The material below contains a line with "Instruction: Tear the" and a line with "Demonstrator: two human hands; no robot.". Copy exactly those two lines and all lines between them.

### [Material provided]
..............................

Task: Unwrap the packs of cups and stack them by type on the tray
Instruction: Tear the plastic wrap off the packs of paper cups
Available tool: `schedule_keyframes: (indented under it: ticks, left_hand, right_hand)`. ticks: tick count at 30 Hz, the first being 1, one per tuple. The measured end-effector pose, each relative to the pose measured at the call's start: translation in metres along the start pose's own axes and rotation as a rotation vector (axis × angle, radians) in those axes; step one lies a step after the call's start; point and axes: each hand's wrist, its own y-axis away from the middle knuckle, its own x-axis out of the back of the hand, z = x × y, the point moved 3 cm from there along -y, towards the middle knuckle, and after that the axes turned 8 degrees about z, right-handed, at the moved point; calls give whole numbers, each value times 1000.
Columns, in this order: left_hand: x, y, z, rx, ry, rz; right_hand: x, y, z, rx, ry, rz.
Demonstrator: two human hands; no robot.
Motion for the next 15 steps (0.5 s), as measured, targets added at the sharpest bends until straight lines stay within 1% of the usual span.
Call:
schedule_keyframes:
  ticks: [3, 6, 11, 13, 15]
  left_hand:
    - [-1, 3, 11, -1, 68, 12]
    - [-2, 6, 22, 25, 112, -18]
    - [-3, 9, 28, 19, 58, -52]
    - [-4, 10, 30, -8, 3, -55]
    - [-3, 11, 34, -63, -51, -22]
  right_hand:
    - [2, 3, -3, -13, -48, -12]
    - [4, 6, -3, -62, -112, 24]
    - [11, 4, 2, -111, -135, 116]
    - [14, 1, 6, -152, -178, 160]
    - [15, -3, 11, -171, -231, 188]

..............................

### [Answer for the task]
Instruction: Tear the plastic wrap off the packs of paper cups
Available tool: `schedule_keyframes: (indented under it: ticks, left_hand, right_hand)`. ticks: tick count at 30 Hz, the first being 1, one per tuple. The measured end-effector pose, each relative to the pose measured at the call's start: translation in metres along the start pose's own axes and rotation as a rotation vector (axis × angle, radians) in those axes; step one lies a step after the call's start; point and axes: each hand's wrist, its own y-axis away from the middle knuckle, its own x-axis out of the back of the hand, z = x × y, the point moved 3 cm from there along -y, towards the middle knuckle, and after that the axes turned 8 degrees about z, right-handed, at the moved point; calls give whole numbers, each value times 1000.
Columns, in this order: left_hand: x, y, z, rx, ry, rz; right_hand: x, y, z, rx, ry, rz.
Demonstrator: two human hands; no robot.

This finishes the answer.